Type 2 diabetes is commonly associated with obesity, but genetics can too influence a person’s risk, as can stress and family history.
A team from the University of North Carolina (UNC) at Chapel Hill’s Gillings School of Global Public Health report that the Transcription Factor-7 like 2 gene, also known as TCF7L2, was associated with type 2 diabetes regardless of body mass index (BMI).
TCF7L2 has previously been linked to type 2 diabetes, and researchers believe that people who have this gene variant, and are not considered overweight, could have an increased type 2 diabetes risk.
The study involved looking at health data of more than 9,000 Hispanic Latino adults, aged 21-76. The researchers took into account whether the participants had the TCF7L2 gene and noted their BMI.
There were significant increases in type 2 diabetes prevalence, independent of BMI, among those who possessed the gene. This association existed in both middle and late adulthood.

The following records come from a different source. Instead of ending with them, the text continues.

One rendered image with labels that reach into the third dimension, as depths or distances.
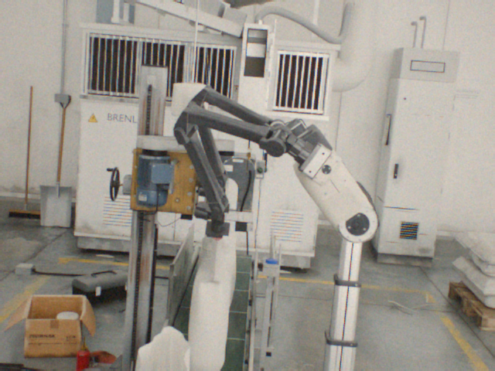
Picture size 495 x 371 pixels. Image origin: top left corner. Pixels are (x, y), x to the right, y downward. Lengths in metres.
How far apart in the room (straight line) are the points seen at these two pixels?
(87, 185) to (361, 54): 2.77
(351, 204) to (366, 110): 4.85
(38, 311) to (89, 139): 2.14
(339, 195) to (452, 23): 5.20
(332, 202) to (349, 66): 3.90
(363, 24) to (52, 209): 3.73
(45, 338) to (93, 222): 2.33
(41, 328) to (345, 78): 3.62
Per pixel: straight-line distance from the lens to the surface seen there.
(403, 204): 7.09
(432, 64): 7.04
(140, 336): 3.79
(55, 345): 4.35
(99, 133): 6.35
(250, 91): 5.65
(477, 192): 7.89
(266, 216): 6.27
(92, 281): 5.13
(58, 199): 7.63
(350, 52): 6.51
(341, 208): 2.72
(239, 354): 3.52
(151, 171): 3.22
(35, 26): 7.86
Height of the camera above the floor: 1.73
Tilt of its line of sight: 9 degrees down
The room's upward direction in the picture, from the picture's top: 5 degrees clockwise

Senior author Professor Kari North said: “The counterintuitive discovery that some people are predisposed to both being thin and developing type 2 diabetes refocuses our attention on the need to collect data in diverse populations and across time.
“Hispanic Latinos are a diverse and understudied population, so this study is an important step forward for understanding their health risks.”
The findings are significant because at the moment, screenings for the gene are not carried out routinely by GPs. The research team believe their discovery shows that genetic information about the patient can help doctors tailor treatment for each individual.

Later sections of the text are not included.